El experimento se les había ido de las manos. La idea de
combinar sus genes con el de los humanoides oriundos del planeta les pareció en
principio perfecta: tendrían mano de obra barata y manipulable, y de paso
podrían justificar ante El Consejo que lo hacían por una razón altruista.

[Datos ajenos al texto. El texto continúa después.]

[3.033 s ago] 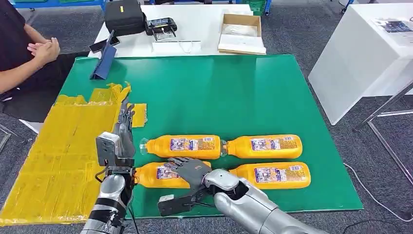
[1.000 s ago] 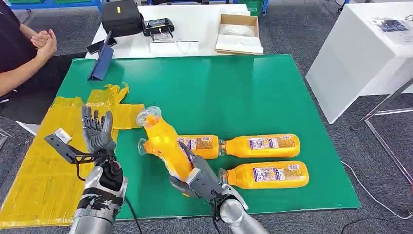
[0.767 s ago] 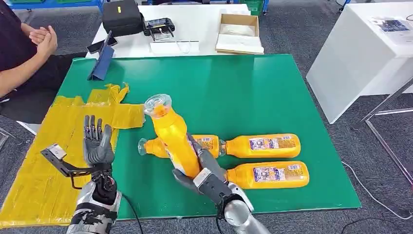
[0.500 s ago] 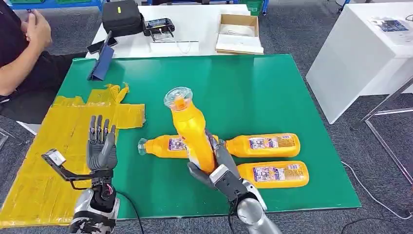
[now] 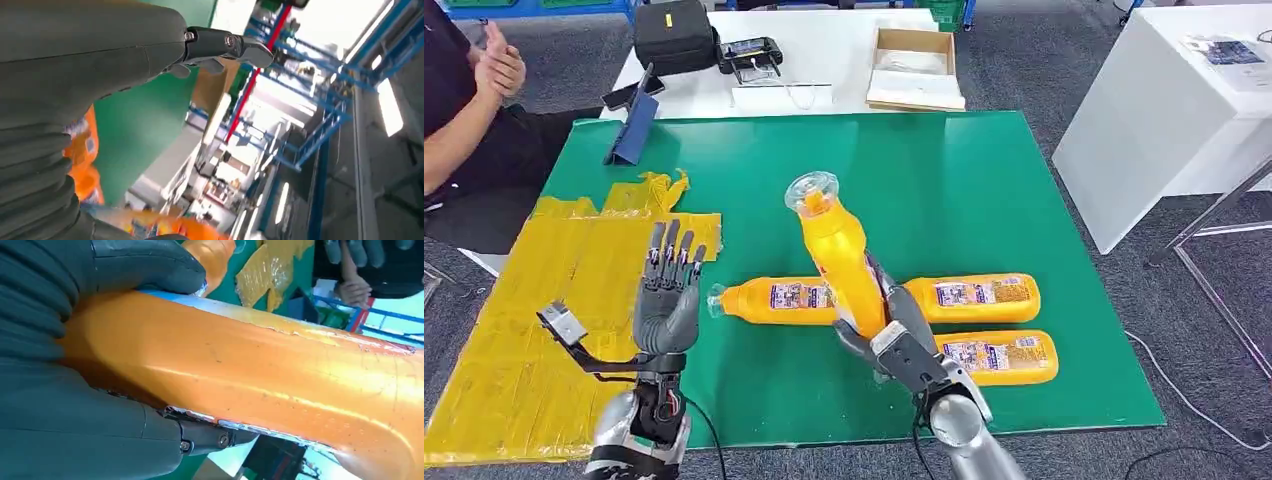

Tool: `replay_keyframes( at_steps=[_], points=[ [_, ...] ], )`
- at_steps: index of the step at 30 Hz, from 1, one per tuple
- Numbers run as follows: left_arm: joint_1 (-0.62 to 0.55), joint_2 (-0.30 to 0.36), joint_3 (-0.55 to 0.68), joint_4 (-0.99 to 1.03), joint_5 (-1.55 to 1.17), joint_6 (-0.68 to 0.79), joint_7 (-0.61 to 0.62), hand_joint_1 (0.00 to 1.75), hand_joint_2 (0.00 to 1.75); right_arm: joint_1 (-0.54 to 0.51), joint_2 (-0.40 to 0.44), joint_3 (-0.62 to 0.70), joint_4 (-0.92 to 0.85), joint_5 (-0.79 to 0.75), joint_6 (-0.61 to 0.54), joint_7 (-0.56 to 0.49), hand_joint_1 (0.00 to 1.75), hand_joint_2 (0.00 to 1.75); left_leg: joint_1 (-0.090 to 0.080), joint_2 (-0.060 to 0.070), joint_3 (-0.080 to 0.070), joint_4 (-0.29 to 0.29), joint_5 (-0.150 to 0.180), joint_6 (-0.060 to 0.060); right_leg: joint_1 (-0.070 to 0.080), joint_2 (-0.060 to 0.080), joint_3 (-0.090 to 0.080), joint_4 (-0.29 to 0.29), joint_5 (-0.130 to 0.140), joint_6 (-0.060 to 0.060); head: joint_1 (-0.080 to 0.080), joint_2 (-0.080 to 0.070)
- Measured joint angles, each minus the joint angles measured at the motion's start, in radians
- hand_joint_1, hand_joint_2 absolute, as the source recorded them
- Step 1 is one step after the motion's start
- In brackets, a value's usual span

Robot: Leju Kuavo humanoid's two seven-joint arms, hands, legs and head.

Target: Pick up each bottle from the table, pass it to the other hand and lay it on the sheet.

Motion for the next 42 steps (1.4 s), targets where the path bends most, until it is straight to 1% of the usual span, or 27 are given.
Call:
replay_keyframes(
  at_steps=[5, 13, 23, 28, 30, 31, 32, 42],
  points=[
    [0.008, 0.0, -0.038, -0.021, -0.031, -0.005, -0.009, 0.0, 1.75, -0.038, 0.009, 0.01, 0.031, 0.027, 0.003, 0.023, 1.75, 1.75, 0.0, 0.0, 0.0, 0.0, 0.0, 0.0, 0.0, 0.0, 0.0, 0.0, 0.0, 0.0, -0.001, 0.0],
    [0.008, 0.0, -0.083, -0.032, -0.062, -0.016, -0.01, 0.0, 1.75, -0.109, 0.054, 0.077, 0.118, 0.071, 0.019, 0.063, 1.75, 1.75, 0.0, 0.0, 0.0, 0.0, 0.0, 0.0, 0.0, 0.0, 0.0, 0.0, 0.0, 0.0, 0.0, 0.0],
    [0.002, 0.0, -0.09, -0.032, -0.092, -0.014, -0.014, 0.0, 1.75, -0.164, 0.111, 0.18, 0.218, 0.108, 0.027, 0.095, 1.75, 1.75, 0.0, 0.0, 0.0, 0.0, 0.0, 0.0, 0.0, -0.001, 0.0, 0.0, 0.0, 0.0, 0.0, 0.0],
    [-0.013, 0.001, -0.089, -0.029, -0.16, 0.04, -0.024, 0.0, 1.75, -0.179, 0.156, 0.258, 0.29, 0.129, 0.037, 0.112, 1.75, 1.75, 0.0, 0.0, -0.001, 0.0, 0.0, 0.0, 0.0, -0.001, -0.001, 0.0, 0.0, 0.0, 0.0, 0.0],
    [-0.014, 0.006, -0.087, -0.023, -0.186, 0.051, -0.029, 0.28, 1.75, -0.189, 0.168, 0.277, 0.316, 0.132, 0.034, 0.113, 1.75, 1.75, 0.0, 0.0, 0.0, 0.0, 0.0, 0.0, 0.0, -0.001, -0.001, 0.0, 0.0, 0.0, -0.001, 0.0],
    [-0.014, 0.008, -0.085, -0.02, -0.191, 0.053, -0.036, 0.28, 1.75, -0.194, 0.173, 0.287, 0.328, 0.132, 0.033, 0.113, 1.75, 1.75, 0.0, 0.001, 0.0, 0.0, 0.0, 0.0, 0.001, -0.001, -0.001, 0.0, 0.0, 0.0, 0.0, 0.0],
    [-0.015, 0.01, -0.083, -0.016, -0.198, 0.055, -0.041, 1.75, 1.75, -0.2, 0.176, 0.298, 0.34, 0.132, 0.032, 0.112, 1.75, 1.75, 0.0, 0.001, 0.0, 0.0, 0.0, 0.0, 0.0, -0.001, -0.001, 0.0, 0.0, 0.0, 0.0, 0.0],
    [-0.014, 0.014, -0.082, -0.012, -0.268, 0.082, -0.084, 1.75, 1.75, -0.228, 0.183, 0.33, 0.388, 0.123, 0.026, 0.111, 1.75, 1.75, 0.0, 0.0, -0.001, 0.0, 0.0, 0.0, 0.0, -0.001, -0.001, 0.0, 0.0, 0.0, 0.0, 0.0]
  ],
)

Error. Aquellos seres primitivos y prácticamente descerebrados se convirtieron
tras la hibridación en entidades pensantes que requerían autonomía propia
y que estaban dispuestos aplicar sus recién adquiridas capacidades para
lograrlo.
Durante los primeros años no hubo problema, los “humanos” (como
decidieron denominarlos) eran dóciles y parecían estar cómodos con sus nuevas
mejoras, pero los fallos de diseño comenzaron a aparecer en apenas dos
generaciones. Los humanos observaban las comodidades y privilegios de sus “creadores”,
y aspiraban a poder disfrutar de las mismas en algún momento. Fue una cuestión de
número. En unas décadas la población de humanos se multiplicó y creció hasta cuadruplicar
la de sus “padres genéticos”. Su inteligencia y su capacidad de comunicación
les dieron la posibilidad de rebelarse ante sus dueños y levantarse en armas, por lo que los colonizadores no tuvieron más remedio que abandonar el planeta por donde vinieron.
Y allí quedaron aquellos monos manipulados genéticamente,
solos y desnudos en la planicie, sin gobierno ni cuidado, a su albedrío tal y
como habían estado cientos de años atrás, recolectando y alimentándose de carroña, con
la diferencia de que ahora tenían alma.